I decided not to burn Furcas’ sigil, but to continue using it to work a little more with him.

I proceeded with the method, also described by EA Koetting, of the 5 questions. I contacted Furcas via his sigil, and with my 5 questions ready I started asking:

1 Me: How can I see spirits clearly?

Furcas: You have to practice a lot, recognize what you are told from what emerges from your mind. Practice is fundamental, practice the Void

(I didn’t immediately understand what he meant, at the time I thought he was referring to meditation).

2 Me: Where can I start to work with you?

Furcas: you are working with me (teasing chuckle); work more on yourself and you will notice. I am waiting for you

3 Me: Will you help me?

Furcas: Sure, I’m doing that already, am I not? Looking for the answer outside, in someone else, is pointless. The answer IS you.

4: Me: How can I clearly hear spirits?

Furcas: If you silence the voices that you constantly have in your head, everything will be clear as sunlight.

5: Me: What practices should I adopt to empower my psychic senses?

Furcas: Meditation is fundamental, but as already mentioned, it is the practice that makes perfect. Try to meditate longer, maybe you will see something interesting (sarcastic voice).

The next month, I had another “meeting” with Furcas, in which highlighted my lack of consistency… and how to blame him:
that period was a hustle and bustle between work and computer gaming; he was right: no real breakthroughs, just reading occult books and making projects that never reached the surface because, in fact, I never truly started anything.

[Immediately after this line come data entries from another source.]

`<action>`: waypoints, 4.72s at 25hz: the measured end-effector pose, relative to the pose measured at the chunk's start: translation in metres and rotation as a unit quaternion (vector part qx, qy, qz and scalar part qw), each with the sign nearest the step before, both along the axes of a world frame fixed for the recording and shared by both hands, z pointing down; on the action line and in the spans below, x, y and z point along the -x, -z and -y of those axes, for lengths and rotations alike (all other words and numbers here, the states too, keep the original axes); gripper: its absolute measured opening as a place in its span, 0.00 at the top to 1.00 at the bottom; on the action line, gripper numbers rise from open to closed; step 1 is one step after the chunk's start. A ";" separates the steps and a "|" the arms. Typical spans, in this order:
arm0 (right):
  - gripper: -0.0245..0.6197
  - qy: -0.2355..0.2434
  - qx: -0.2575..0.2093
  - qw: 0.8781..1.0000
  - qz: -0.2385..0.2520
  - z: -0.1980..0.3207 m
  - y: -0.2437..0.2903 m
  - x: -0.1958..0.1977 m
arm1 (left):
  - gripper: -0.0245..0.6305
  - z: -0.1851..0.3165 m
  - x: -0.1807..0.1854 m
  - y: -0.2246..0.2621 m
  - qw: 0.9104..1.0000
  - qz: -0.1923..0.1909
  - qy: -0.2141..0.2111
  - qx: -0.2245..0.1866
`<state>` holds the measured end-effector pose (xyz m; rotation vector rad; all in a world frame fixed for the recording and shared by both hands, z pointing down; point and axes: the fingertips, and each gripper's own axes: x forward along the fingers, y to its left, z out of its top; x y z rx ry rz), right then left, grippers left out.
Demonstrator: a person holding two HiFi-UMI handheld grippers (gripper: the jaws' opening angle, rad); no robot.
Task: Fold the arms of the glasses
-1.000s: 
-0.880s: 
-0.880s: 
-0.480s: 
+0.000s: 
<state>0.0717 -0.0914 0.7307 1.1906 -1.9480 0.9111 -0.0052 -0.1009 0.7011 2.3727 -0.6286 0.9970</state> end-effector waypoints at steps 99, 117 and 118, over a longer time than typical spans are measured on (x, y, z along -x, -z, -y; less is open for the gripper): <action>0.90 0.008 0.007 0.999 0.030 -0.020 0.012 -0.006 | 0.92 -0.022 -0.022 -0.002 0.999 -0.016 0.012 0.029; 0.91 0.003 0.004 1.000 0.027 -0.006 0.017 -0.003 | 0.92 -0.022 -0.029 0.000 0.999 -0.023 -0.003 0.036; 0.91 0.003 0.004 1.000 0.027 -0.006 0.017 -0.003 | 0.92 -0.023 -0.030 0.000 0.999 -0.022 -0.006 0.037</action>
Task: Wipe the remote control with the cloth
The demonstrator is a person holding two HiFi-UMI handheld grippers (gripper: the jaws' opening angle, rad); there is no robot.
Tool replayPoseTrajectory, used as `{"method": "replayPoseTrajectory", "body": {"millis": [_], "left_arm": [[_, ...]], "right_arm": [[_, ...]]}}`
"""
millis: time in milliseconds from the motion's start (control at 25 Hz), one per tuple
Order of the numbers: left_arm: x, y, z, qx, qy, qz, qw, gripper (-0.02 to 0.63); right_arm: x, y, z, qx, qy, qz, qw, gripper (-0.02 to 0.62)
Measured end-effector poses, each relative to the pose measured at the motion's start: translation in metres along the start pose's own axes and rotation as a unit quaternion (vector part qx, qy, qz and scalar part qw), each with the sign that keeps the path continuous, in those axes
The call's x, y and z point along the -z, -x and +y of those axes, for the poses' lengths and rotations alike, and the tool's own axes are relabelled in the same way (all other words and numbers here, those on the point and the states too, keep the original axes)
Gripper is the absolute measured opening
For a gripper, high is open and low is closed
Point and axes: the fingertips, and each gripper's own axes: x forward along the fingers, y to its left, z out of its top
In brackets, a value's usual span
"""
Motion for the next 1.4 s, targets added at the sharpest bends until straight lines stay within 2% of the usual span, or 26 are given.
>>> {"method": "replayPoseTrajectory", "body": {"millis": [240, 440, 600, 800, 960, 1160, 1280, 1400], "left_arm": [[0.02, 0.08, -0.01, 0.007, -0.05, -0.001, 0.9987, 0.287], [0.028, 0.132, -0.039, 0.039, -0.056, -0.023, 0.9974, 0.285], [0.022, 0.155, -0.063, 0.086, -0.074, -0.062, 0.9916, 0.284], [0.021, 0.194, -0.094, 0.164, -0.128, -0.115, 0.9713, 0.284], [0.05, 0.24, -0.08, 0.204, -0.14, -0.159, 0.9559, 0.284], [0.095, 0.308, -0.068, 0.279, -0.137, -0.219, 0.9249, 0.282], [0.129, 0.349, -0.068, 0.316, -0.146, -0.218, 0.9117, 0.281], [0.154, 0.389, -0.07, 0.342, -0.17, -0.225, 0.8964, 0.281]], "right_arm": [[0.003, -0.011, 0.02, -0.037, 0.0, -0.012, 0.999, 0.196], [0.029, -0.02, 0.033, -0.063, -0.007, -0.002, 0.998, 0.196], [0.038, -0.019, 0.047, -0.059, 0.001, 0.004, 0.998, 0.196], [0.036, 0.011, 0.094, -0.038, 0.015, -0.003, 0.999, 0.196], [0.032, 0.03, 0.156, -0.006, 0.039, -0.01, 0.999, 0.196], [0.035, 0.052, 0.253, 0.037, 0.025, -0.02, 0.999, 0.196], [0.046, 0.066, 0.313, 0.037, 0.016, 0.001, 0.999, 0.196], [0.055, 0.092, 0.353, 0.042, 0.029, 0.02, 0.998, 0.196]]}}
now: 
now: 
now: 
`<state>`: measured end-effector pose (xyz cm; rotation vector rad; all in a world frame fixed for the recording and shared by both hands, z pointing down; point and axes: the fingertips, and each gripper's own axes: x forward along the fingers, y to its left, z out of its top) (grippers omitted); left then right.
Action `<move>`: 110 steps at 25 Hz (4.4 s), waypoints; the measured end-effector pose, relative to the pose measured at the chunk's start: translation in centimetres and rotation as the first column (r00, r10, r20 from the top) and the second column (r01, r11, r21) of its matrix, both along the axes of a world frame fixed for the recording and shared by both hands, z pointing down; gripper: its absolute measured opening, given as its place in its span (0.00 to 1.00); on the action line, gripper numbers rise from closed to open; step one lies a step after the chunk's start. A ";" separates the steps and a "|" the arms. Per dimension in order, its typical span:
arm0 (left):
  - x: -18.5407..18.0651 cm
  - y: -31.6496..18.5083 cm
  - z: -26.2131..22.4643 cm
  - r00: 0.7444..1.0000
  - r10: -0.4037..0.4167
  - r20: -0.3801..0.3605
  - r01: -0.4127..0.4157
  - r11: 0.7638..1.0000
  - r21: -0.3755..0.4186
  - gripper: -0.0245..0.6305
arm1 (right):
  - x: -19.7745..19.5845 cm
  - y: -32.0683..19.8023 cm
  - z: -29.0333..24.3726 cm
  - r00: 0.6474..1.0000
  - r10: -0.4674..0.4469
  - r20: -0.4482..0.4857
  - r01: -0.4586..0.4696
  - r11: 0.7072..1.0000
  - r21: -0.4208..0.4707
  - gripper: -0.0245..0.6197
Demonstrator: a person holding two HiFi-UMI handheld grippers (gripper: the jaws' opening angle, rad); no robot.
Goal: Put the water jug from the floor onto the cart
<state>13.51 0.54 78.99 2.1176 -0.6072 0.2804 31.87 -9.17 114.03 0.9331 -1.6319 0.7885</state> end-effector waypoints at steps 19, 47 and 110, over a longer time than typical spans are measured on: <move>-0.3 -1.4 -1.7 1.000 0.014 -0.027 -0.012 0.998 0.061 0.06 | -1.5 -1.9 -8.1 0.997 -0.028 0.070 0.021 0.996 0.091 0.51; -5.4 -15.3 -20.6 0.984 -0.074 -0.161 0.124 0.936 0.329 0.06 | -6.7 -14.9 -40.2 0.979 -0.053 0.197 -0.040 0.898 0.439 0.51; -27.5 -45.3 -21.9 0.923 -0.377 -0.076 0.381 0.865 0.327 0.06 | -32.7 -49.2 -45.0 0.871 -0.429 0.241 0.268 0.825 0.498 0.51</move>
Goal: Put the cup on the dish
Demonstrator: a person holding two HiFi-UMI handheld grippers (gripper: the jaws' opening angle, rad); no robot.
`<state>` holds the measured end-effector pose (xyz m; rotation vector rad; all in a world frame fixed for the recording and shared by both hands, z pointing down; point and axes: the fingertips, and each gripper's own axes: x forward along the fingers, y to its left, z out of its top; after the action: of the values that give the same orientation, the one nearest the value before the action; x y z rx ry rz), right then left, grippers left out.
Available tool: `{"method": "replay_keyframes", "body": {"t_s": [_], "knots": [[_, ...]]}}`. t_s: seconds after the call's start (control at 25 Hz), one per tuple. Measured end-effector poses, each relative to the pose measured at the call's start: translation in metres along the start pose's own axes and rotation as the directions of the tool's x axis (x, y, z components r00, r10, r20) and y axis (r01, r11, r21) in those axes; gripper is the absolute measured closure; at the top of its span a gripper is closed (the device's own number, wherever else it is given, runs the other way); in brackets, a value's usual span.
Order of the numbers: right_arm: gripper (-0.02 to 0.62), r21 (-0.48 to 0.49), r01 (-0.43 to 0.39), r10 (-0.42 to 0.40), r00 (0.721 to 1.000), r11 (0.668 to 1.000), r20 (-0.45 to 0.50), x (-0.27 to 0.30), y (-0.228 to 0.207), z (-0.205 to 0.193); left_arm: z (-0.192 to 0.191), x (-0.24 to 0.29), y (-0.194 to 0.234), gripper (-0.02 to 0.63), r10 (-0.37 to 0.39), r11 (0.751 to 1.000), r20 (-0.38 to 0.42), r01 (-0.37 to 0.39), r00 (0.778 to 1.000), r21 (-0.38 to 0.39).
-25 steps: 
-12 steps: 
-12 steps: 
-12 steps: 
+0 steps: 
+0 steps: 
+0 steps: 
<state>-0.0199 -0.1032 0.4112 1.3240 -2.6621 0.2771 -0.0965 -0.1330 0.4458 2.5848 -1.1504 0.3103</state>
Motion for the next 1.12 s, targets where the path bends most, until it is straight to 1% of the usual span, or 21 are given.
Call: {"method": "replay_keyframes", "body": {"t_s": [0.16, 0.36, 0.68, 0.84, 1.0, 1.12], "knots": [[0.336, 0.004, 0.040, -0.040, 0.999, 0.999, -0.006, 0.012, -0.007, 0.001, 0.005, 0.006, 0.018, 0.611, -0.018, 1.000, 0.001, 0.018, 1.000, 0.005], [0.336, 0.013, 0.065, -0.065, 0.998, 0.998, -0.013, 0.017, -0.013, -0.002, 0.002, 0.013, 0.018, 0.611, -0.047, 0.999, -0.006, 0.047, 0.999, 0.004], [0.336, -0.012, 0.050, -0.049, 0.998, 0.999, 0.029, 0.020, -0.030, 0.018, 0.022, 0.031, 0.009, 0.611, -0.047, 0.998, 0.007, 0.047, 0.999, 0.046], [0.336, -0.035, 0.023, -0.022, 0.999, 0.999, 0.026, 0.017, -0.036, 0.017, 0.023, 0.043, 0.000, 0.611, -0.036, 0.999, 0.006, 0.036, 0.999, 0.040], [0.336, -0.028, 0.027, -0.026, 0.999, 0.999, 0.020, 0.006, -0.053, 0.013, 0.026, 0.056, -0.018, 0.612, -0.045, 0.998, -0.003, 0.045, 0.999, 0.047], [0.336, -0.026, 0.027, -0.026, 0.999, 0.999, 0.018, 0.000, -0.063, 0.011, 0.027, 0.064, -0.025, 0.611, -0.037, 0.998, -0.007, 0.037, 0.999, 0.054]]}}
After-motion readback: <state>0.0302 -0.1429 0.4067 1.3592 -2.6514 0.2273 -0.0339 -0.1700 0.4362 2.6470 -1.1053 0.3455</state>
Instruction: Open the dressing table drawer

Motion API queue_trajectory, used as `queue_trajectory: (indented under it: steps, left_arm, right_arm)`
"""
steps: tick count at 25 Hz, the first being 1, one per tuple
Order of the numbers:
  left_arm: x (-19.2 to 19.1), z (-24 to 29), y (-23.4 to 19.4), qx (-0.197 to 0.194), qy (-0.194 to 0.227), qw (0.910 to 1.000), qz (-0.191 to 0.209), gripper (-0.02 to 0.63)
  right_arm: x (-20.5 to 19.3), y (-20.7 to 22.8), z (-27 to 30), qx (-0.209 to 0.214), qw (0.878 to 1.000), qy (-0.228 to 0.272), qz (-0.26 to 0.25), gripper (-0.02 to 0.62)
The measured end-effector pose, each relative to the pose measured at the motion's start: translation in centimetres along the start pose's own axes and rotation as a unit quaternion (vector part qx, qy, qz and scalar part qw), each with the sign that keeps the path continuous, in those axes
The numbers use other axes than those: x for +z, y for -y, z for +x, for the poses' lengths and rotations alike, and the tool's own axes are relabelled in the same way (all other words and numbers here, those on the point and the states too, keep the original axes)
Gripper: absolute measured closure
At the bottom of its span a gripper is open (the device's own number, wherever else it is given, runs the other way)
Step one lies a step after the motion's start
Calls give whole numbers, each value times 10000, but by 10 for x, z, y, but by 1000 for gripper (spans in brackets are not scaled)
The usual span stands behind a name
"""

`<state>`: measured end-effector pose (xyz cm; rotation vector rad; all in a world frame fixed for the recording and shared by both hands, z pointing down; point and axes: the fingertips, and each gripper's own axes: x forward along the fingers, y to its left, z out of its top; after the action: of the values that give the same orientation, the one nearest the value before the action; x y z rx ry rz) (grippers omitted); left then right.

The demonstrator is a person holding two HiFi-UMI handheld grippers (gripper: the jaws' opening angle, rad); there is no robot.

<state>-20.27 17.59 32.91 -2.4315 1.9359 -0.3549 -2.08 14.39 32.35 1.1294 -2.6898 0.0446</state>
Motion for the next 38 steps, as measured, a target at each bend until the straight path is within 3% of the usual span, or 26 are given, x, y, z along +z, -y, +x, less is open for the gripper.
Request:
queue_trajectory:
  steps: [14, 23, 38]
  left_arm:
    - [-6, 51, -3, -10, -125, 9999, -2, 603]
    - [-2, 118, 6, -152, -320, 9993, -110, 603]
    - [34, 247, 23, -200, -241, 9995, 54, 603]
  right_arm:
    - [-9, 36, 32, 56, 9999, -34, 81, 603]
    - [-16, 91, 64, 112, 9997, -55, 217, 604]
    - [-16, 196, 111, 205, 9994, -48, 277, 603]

I decided i needed to do something…more

For the post on music, I’ll switch genres; I love music in all its forms (although metal remains a favorite), so I listen to a little bit of everything.
Let’s put a little Electro Deluxe on this round. I listen to them a lot when I’m preparing a meal, or while having a drink with friends.

So many black metal is like that, that’s why I love it so much. One of my favourite black metal lyrics is from Burzum, where it goes : A shadowy figure lay there, so cold that the water turned to ice and flowers withered.

Or something along those lines.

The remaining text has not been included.